▸ **GIVEN MATERIAL**:
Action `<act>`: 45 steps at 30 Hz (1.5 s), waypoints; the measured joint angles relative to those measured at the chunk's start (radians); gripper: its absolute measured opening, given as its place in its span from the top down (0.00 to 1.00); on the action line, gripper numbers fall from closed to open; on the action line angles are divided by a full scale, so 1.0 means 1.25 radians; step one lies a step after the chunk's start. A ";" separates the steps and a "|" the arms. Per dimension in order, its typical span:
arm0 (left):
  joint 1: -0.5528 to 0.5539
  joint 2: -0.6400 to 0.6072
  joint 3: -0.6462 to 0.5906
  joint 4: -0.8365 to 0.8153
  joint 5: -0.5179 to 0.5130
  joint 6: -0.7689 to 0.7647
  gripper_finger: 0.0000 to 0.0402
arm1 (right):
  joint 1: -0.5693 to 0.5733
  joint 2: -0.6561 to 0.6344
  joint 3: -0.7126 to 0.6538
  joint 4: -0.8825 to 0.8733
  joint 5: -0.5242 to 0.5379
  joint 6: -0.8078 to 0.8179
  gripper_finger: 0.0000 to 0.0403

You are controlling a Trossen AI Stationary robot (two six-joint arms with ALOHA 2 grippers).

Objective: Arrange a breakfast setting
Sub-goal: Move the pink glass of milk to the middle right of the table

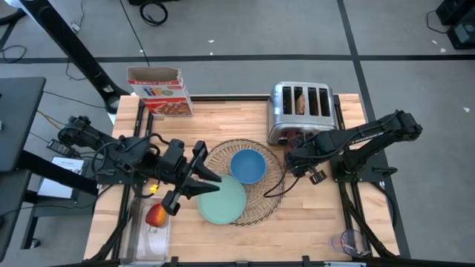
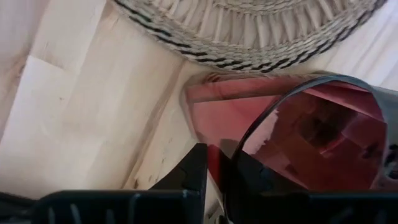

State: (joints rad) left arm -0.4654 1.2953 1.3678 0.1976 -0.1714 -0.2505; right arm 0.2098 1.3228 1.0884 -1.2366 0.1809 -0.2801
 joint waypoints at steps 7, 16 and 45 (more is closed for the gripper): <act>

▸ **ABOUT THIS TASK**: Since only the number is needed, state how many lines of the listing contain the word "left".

▸ **ANSWER FOR THE TASK**: 2